> What the task asks: Pull out each line of the records holding the string "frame".

--- Supplied entries ---

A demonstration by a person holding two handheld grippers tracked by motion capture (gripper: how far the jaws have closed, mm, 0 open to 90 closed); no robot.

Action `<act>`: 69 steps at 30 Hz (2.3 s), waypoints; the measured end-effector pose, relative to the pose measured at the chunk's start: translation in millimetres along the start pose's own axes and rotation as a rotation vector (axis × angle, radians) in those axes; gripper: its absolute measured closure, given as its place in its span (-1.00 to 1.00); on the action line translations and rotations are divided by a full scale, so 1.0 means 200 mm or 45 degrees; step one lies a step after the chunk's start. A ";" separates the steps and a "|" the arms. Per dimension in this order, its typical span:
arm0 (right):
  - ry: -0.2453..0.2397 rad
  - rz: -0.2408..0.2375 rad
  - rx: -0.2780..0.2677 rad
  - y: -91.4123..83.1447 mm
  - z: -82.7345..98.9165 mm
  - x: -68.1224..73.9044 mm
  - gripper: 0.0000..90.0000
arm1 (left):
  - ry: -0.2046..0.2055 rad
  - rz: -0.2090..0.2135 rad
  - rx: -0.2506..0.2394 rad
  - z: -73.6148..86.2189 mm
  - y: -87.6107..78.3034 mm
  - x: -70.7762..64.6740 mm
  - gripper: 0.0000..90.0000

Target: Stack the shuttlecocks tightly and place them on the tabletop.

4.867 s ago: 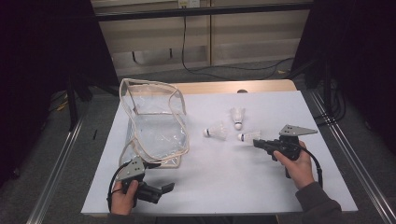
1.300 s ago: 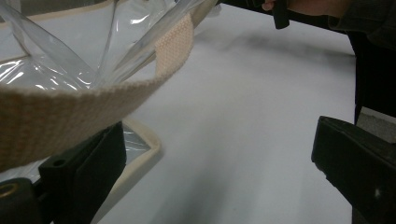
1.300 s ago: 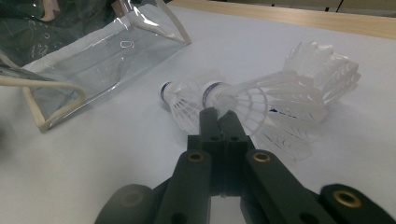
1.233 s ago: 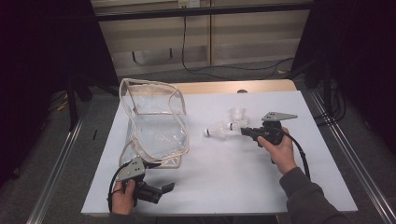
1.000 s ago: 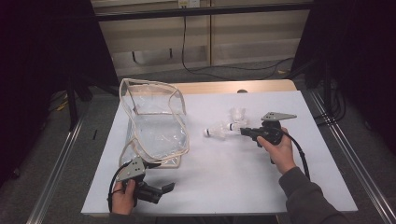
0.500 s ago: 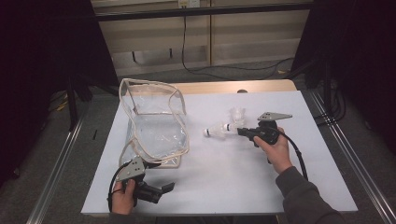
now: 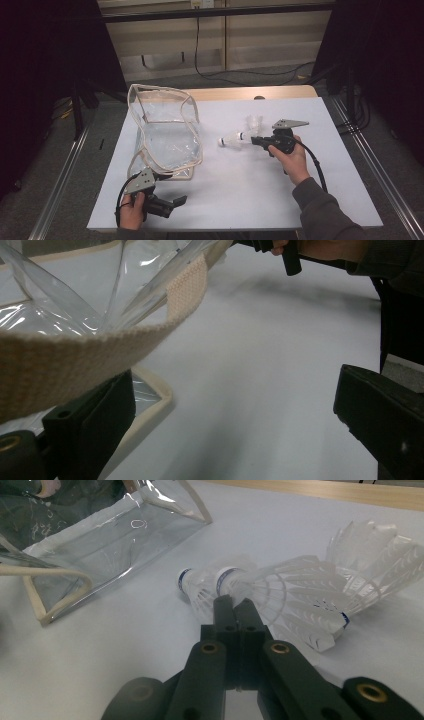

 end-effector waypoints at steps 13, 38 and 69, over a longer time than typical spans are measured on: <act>-0.002 0.002 0.007 0.03 0.00 0.00 1.00 | 0.002 0.002 0.002 0.00 0.00 0.00 -0.93; -0.010 -0.024 0.033 0.08 0.01 0.03 1.00 | 0.000 0.008 -0.002 0.00 0.00 0.00 -0.93; -0.015 -0.032 0.052 0.12 0.02 0.04 1.00 | 0.000 0.009 0.003 0.00 0.00 0.00 -0.93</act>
Point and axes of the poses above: each handheld gripper's, and its own axes: y roughly forward along the jaws, z roughly out of its underside, x roughly to its left, the point moved 1 cm from there along y, roughly forward along the jaws, and after that the axes turned 3 degrees about x, right-handed, at the moved point
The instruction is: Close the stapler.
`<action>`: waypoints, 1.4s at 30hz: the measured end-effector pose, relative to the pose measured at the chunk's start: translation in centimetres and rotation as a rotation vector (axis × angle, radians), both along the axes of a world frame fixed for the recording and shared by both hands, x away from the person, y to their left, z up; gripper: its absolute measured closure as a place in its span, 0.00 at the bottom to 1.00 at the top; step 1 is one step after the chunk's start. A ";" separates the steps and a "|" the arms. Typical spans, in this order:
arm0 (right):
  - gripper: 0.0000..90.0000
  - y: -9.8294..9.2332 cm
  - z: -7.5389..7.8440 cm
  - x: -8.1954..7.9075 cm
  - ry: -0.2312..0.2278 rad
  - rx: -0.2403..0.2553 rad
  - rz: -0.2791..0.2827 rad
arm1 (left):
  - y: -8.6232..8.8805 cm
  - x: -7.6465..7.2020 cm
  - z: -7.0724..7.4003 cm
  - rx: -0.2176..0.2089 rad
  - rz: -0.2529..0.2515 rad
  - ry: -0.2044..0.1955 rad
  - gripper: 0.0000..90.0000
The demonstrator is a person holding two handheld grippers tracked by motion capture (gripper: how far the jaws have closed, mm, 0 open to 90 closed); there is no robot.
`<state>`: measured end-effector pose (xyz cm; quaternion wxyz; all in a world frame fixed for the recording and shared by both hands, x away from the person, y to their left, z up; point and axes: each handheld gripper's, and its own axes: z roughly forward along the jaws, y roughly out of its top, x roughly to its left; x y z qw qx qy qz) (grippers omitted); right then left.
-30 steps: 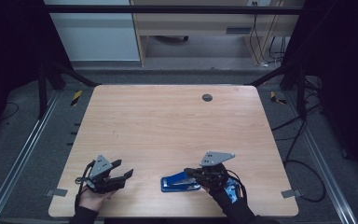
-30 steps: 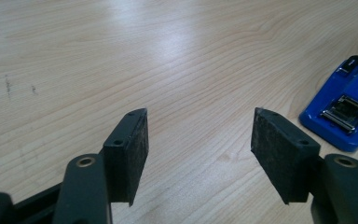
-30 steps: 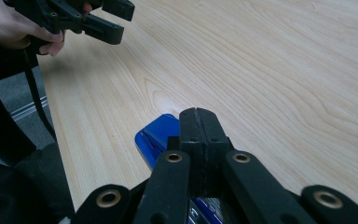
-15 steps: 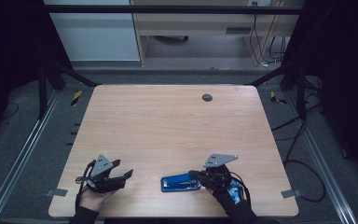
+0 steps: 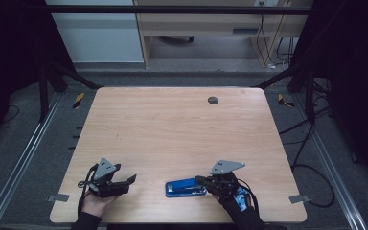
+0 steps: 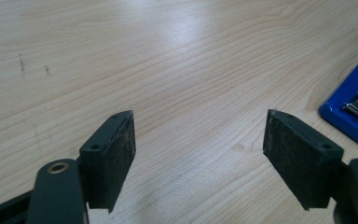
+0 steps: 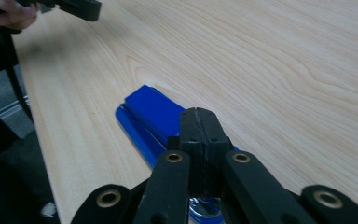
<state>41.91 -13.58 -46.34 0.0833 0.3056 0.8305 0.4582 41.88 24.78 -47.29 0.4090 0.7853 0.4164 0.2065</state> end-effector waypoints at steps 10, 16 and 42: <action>1.00 -0.4 -0.4 0.3 0.024 0.009 -0.005 | 0.0 -0.1 0.0 0.016 0.006 -0.004 0.26; 1.00 -0.4 -0.5 0.3 0.016 0.012 -0.007 | -0.1 -0.1 -0.1 0.025 0.005 -0.004 0.26; 0.94 -0.6 -0.3 0.7 0.015 0.040 -0.001 | -0.2 0.1 -0.1 0.022 -0.002 0.005 0.24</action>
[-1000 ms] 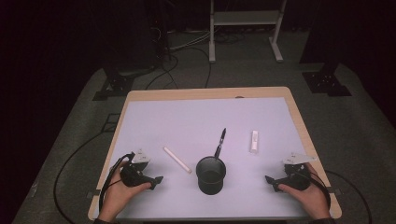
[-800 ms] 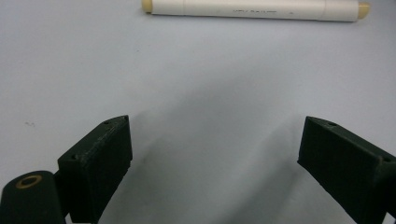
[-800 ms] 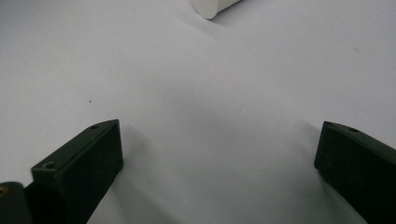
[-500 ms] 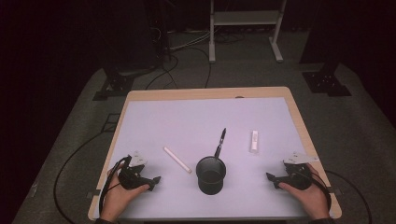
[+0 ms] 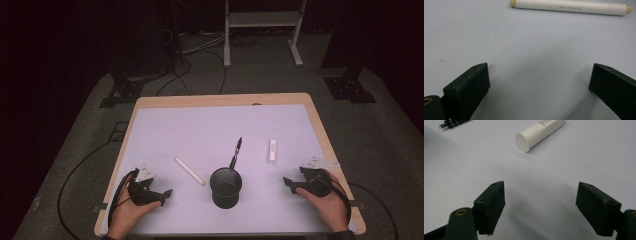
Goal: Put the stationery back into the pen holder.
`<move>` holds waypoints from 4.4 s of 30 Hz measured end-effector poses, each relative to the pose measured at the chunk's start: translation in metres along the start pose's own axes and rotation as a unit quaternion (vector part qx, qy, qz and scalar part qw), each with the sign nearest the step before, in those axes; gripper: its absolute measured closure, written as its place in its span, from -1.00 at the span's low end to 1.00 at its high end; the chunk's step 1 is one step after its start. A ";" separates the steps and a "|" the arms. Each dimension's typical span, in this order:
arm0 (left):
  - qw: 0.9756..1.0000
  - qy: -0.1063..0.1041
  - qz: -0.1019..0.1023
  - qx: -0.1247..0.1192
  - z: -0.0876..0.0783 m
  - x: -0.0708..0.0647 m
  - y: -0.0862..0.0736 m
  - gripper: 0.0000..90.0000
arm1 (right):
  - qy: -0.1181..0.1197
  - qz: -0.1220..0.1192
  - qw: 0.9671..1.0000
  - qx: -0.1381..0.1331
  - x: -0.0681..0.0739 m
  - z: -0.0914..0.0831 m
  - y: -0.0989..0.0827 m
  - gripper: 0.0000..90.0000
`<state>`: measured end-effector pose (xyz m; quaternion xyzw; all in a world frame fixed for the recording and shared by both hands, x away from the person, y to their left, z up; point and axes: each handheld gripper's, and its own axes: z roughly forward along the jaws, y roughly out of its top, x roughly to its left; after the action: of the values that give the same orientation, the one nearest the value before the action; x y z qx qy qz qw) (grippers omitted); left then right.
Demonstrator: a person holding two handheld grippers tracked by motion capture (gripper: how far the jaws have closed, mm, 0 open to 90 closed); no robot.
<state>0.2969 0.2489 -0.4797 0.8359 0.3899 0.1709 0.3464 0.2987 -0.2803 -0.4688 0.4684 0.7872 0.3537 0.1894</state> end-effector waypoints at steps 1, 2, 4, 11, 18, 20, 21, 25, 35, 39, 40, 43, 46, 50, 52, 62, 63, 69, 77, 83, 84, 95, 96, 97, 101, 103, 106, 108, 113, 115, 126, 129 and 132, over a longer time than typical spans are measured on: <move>1.000 -0.001 0.000 0.001 0.000 0.000 0.000 -0.96 | 0.000 0.001 1.000 0.000 0.000 0.000 0.002 -0.49; 1.000 -0.001 -0.001 0.001 0.000 0.000 0.000 -0.96 | 0.001 0.002 1.000 -0.002 0.000 0.001 0.005 -0.49; 1.000 -0.001 0.000 0.001 0.000 0.000 0.000 -0.96 | 0.000 0.004 1.000 -0.005 0.000 0.002 0.009 -0.48; 1.000 0.000 0.000 0.001 0.000 0.000 0.000 -0.96 | 0.000 0.009 1.000 -0.012 0.000 0.007 0.024 -0.48; 1.000 0.000 0.001 0.001 0.000 0.000 0.000 -0.96 | -0.002 0.006 1.000 -0.015 0.001 0.015 0.040 -0.46; 1.000 0.000 0.002 0.001 0.000 0.000 0.000 -0.96 | 0.002 0.010 1.000 -0.015 0.001 0.018 0.044 -0.45; 1.000 0.001 0.001 0.001 0.000 0.000 0.000 -0.95 | 0.000 0.008 1.000 -0.012 0.001 0.020 0.046 -0.45; 1.000 0.001 0.002 0.001 0.000 0.000 0.000 -0.96 | -0.004 0.005 1.000 -0.014 0.001 0.025 0.053 -0.43; 1.000 0.001 0.002 0.001 0.000 0.000 0.000 -0.96 | -0.014 0.008 1.000 -0.016 -0.004 0.032 0.065 -0.42; 1.000 0.001 0.001 0.001 0.000 0.000 0.000 -0.96 | -0.017 0.010 1.000 -0.022 -0.005 0.036 0.070 -0.41; 1.000 0.000 0.002 0.001 0.000 0.000 0.000 -0.95 | -0.018 0.009 1.000 -0.020 -0.005 0.037 0.071 -0.41; 1.000 0.000 0.002 0.001 0.000 0.000 0.000 -0.95 | -0.019 0.009 1.000 -0.017 -0.006 0.041 0.074 -0.41; 1.000 0.000 0.002 0.001 0.000 0.000 0.000 -0.96 | -0.023 0.007 1.000 -0.017 -0.006 0.044 0.078 -0.41; 1.000 0.000 0.001 0.001 0.000 0.000 0.000 -0.96 | -0.024 0.009 0.999 -0.022 -0.007 0.046 0.083 -0.39; 1.000 0.000 0.001 0.001 0.000 0.000 0.000 -0.96 | -0.024 0.009 0.999 -0.022 -0.007 0.048 0.085 -0.39; 1.000 0.000 0.001 0.001 0.000 0.000 0.000 -0.96 | -0.027 0.017 0.999 -0.022 -0.010 0.059 0.097 -0.38; 1.000 0.000 0.001 0.001 0.000 0.000 0.000 -0.96 | -0.027 0.016 0.999 -0.021 -0.011 0.060 0.098 -0.37; 1.000 0.000 0.001 0.001 0.000 0.000 0.000 -0.96 | -0.029 0.023 0.999 -0.017 -0.014 0.069 0.098 -0.32; 1.000 0.000 0.001 0.001 0.000 0.000 0.000 -0.96 | -0.030 0.034 0.999 -0.010 -0.018 0.079 0.098 -0.18; 1.000 -0.001 0.001 0.001 0.000 0.000 0.000 -0.96 | -0.034 0.037 0.999 -0.003 -0.019 0.084 0.099 -0.08; 1.000 -0.001 0.001 0.001 0.000 0.000 0.000 -0.95 | -0.033 0.038 0.999 -0.001 -0.019 0.085 0.099 -0.07; 1.000 -0.001 0.001 0.001 0.000 0.000 0.000 -0.95 | -0.024 0.045 0.999 0.017 -0.020 0.090 0.095 0.08; 1.000 -0.001 0.001 0.001 0.000 0.000 0.000 -0.96 | -0.023 0.045 0.999 0.019 -0.019 0.090 0.095 0.09; 1.000 -0.001 0.001 0.001 0.000 0.000 0.000 -0.95 | -0.023 0.044 0.999 0.019 -0.020 0.091 0.095 0.10; 1.000 -0.001 0.001 0.001 0.000 0.000 0.000 -0.95 | -0.022 0.047 0.998 0.024 -0.020 0.092 0.094 0.16; 1.000 -0.001 0.001 0.001 0.000 0.000 0.000 -0.95 | -0.021 0.050 0.998 0.024 -0.020 0.092 0.094 0.17; 1.000 -0.001 0.001 0.001 0.000 0.000 0.000 -0.95 | -0.020 0.053 0.998 0.025 -0.021 0.093 0.094 0.19; 1.000 -0.001 0.001 0.001 0.000 0.000 0.000 -0.96 | -0.019 0.053 0.998 0.025 -0.021 0.093 0.094 0.21; 1.000 -0.001 0.001 0.001 0.000 0.000 0.000 -0.95 | -0.015 0.055 0.998 0.027 -0.022 0.093 0.094 0.28; 1.000 -0.001 0.001 0.001 0.000 0.000 0.000 -0.96 | -0.013 0.053 0.998 0.028 -0.022 0.094 0.095 0.31; 1.000 -0.001 0.001 0.001 0.000 0.000 0.000 -0.96 | 0.013 0.029 0.999 0.035 -0.017 0.094 0.096 0.50; 1.000 -0.001 0.001 0.001 0.000 0.000 0.000 -0.95 | 0.019 0.015 0.999 0.040 -0.013 0.095 0.098 0.53; 1.000 -0.001 0.001 0.001 0.000 0.000 0.000 -0.96 | 0.020 0.005 0.999 0.042 -0.012 0.095 0.099 0.51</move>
<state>0.2973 0.2490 -0.4798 0.8368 0.3891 0.1701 0.3456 0.4239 -0.2238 -0.4610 0.4727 0.8028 0.3301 0.1521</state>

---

> Task solution:
`<action>`: waypoints, 1.4s at 30hz: the measured end-effector pose, relative to the pose measured at the chunk's start: translation in centimetres and rotation as a rotation vector (axis × angle, radians), both along the axes of a world frame fixed for the recording and shared by both hands, x away from the person, y to their left, z up; gripper: its absolute measured closure as a place in its span, 0.00 at the bottom to 1.00 at the top; step 1 is one step after the chunk's start. A ";" separates the steps and a "|" the arms. Typical spans, in this order:
`<state>`: measured end-effector pose (xyz cm; quaternion wxyz; all in a world frame fixed for the recording and shared by both hands, x away from the person, y to their left, z up; point and axes: each handheld gripper's, and its own axes: z roughly forward along the jaws, y roughly out of its top, x roughly to its left; x y z qw qx qy qz) (grippers omitted); right then left.
`<state>`: measured end-effector pose (xyz m; quaternion xyzw; all in a world frame fixed for the recording and shared by both hands, x away from the person, y to their left, z up; point and axes: each handheld gripper's, and its own axes: z roughly forward along the jaws, y roughly out of its top, x roughly to its left; after the action: of the values that give the same orientation, the one nearest the value before the action; x y z qx qy qz qw) (grippers omitted); left then right.

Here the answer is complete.